Restate the data below word for word. Leave the images out.

- SUPPLIED DATA:
- Opening Delimiter -
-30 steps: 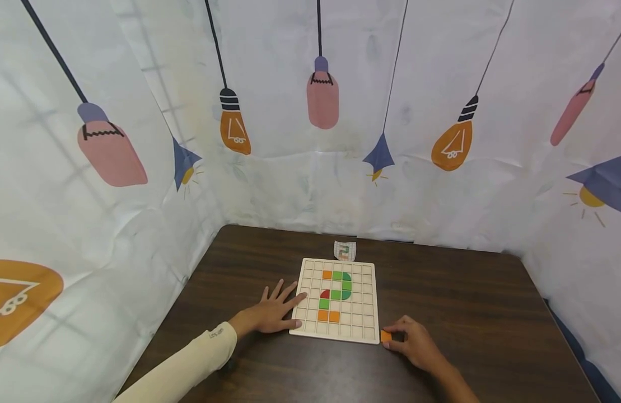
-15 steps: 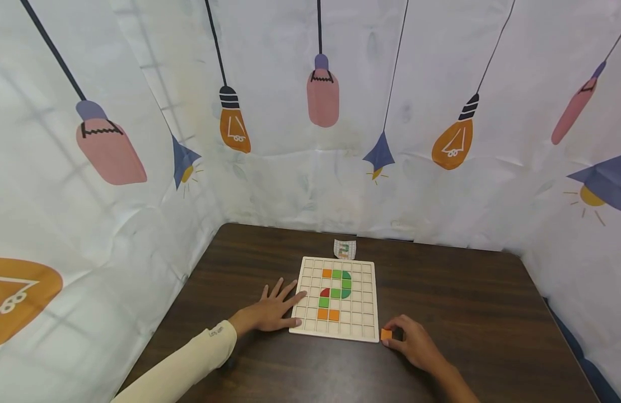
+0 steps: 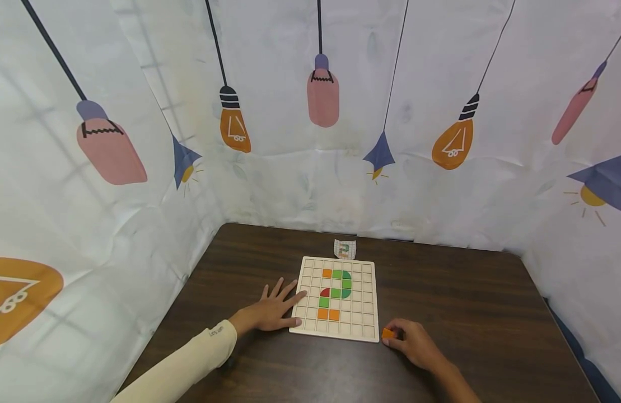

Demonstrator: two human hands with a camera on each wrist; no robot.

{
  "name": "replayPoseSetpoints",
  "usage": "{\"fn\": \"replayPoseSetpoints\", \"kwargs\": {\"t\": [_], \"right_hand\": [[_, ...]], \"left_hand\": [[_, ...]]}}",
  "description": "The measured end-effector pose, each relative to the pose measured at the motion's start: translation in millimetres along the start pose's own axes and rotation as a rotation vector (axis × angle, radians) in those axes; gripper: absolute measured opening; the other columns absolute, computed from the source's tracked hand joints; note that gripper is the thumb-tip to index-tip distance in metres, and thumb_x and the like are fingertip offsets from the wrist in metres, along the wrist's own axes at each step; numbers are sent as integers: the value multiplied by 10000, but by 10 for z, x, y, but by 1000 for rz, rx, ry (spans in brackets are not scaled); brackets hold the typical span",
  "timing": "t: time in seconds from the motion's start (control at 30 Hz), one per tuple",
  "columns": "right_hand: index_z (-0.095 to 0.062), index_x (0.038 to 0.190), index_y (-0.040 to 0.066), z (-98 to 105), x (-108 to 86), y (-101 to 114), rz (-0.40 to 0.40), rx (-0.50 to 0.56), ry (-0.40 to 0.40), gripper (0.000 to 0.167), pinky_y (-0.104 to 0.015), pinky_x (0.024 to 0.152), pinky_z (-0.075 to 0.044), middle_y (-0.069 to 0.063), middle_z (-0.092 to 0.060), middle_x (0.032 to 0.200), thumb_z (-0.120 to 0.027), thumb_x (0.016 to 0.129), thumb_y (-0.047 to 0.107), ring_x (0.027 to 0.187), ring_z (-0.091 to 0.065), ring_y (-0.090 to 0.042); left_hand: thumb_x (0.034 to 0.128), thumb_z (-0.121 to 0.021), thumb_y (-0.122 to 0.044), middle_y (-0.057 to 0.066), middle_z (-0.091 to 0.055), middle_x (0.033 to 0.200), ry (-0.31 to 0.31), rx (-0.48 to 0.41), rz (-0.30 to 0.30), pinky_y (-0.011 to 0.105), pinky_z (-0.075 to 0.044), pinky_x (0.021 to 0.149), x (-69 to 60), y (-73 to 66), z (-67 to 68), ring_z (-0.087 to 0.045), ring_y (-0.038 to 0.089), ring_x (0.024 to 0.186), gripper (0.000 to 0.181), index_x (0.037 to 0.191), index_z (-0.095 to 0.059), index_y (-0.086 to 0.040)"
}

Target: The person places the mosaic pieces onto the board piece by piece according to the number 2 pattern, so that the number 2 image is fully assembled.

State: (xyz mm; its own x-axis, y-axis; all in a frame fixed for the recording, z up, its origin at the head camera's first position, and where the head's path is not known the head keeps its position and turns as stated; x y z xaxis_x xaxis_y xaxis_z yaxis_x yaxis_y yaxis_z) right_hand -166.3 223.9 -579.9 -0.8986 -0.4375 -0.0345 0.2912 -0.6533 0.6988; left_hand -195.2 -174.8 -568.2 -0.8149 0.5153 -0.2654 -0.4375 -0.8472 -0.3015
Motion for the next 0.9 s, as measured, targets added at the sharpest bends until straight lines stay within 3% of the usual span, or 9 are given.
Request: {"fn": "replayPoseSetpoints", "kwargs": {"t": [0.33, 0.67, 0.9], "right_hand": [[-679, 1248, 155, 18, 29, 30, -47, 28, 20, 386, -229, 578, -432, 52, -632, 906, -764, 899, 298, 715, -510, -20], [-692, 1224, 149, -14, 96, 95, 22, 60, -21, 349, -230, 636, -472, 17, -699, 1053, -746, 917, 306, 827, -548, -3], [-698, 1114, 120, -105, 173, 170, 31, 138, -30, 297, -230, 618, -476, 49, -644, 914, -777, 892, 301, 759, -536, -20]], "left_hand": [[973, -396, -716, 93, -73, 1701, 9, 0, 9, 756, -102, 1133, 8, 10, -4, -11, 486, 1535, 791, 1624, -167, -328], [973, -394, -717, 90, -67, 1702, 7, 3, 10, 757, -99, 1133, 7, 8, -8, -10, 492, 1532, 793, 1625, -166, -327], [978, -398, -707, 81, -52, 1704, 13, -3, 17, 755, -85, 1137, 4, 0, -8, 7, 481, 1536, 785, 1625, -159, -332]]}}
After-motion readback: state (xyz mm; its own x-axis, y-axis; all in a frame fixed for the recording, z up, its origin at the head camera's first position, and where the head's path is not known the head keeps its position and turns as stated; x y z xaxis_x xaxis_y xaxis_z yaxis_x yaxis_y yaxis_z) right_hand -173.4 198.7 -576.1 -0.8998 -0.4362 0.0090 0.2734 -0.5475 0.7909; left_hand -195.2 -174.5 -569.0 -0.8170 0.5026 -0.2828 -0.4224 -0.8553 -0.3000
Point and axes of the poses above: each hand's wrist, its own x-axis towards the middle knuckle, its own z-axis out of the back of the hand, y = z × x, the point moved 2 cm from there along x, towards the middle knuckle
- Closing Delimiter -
- ANSWER AREA:
-30 steps: 
-15 steps: 
+0 steps: 

Demonstrator: two human hands with a camera on each wrist; no robot.

{
  "name": "replayPoseSetpoints",
  "usage": "{\"fn\": \"replayPoseSetpoints\", \"kwargs\": {\"t\": [_], \"right_hand\": [[_, ...]], \"left_hand\": [[_, ...]]}}",
  "description": "The measured end-effector pose, each relative to the pose measured at the motion's start: translation in millimetres along the start pose's own axes and rotation as a rotation vector (axis × angle, radians) in those axes; gripper: absolute measured opening; the other columns absolute, computed from the source's tracked hand joints; note that gripper is the thumb-tip to index-tip distance in metres, and thumb_x and the like are fingertip offsets from the wrist in metres, along the wrist's own axes at each step; numbers are sent as integers: the value multiplied by 10000, but by 10 for z, x, y, but by 1000 for rz, rx, ry (spans in brackets are not scaled); brackets hold the typical span",
  "timing": "t: time in seconds from the motion's start (control at 30 Hz), one per tuple",
  "columns": "right_hand: index_z (-0.095 to 0.062), index_x (0.038 to 0.190), index_y (-0.040 to 0.066), z (-98 to 105), x (-108 to 86), y (-101 to 114), rz (-0.40 to 0.40), rx (-0.50 to 0.56), ry (-0.40 to 0.40), gripper (0.000 to 0.167), pinky_y (-0.104 to 0.015), pinky_x (0.024 to 0.152), pinky_z (-0.075 to 0.044), middle_y (-0.069 to 0.063), middle_z (-0.092 to 0.060), middle_x (0.032 to 0.200), thumb_z (-0.120 to 0.027), thumb_x (0.016 to 0.129), thumb_y (-0.047 to 0.107), ring_x (0.027 to 0.187), ring_z (-0.091 to 0.065), ring_y (-0.090 to 0.042); left_hand: thumb_x (0.034 to 0.128), thumb_z (-0.121 to 0.021), thumb_y (-0.122 to 0.044), middle_y (-0.057 to 0.066), middle_z (-0.091 to 0.055), middle_x (0.033 to 0.200), ry (-0.31 to 0.31), rx (-0.48 to 0.41), rz (-0.30 to 0.30), pinky_y (-0.011 to 0.105), pinky_z (-0.075 to 0.044), pinky_x (0.021 to 0.149), x (-69 to 60), y (-73 to 66), z (-67 to 68), ring_z (-0.087 to 0.045), ring_y (-0.038 to 0.089), ring_x (0.024 to 0.186), gripper (0.000 to 0.181), index_x (0.037 to 0.191), index_z (-0.095 to 0.059), index_y (-0.086 to 0.040)"
}

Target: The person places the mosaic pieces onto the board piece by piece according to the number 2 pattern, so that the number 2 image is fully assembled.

State: (xyz mm; its own x-axis, y-axis; all in a frame fixed for the recording, z up, its origin at the head camera's first position, and where the head's path is not known the head keeps its position and turns as stated; x y z xaxis_x xaxis_y xaxis_z yaxis_x yaxis_y yaxis_z) right_hand -166.3 223.9 -579.9 -0.8986 -0.4375 -0.0345 0.2912 -0.6533 0.6988; left_hand -195.2 -174.8 -568.2 -0.8149 0.5153 -0.2654 -0.4375 -0.8472 -0.3015
Motion for the next 0.9 s, as measured, targets added at the sharpest bends until straight lines stay within 3% of the usual span, or 9 are given.
Request: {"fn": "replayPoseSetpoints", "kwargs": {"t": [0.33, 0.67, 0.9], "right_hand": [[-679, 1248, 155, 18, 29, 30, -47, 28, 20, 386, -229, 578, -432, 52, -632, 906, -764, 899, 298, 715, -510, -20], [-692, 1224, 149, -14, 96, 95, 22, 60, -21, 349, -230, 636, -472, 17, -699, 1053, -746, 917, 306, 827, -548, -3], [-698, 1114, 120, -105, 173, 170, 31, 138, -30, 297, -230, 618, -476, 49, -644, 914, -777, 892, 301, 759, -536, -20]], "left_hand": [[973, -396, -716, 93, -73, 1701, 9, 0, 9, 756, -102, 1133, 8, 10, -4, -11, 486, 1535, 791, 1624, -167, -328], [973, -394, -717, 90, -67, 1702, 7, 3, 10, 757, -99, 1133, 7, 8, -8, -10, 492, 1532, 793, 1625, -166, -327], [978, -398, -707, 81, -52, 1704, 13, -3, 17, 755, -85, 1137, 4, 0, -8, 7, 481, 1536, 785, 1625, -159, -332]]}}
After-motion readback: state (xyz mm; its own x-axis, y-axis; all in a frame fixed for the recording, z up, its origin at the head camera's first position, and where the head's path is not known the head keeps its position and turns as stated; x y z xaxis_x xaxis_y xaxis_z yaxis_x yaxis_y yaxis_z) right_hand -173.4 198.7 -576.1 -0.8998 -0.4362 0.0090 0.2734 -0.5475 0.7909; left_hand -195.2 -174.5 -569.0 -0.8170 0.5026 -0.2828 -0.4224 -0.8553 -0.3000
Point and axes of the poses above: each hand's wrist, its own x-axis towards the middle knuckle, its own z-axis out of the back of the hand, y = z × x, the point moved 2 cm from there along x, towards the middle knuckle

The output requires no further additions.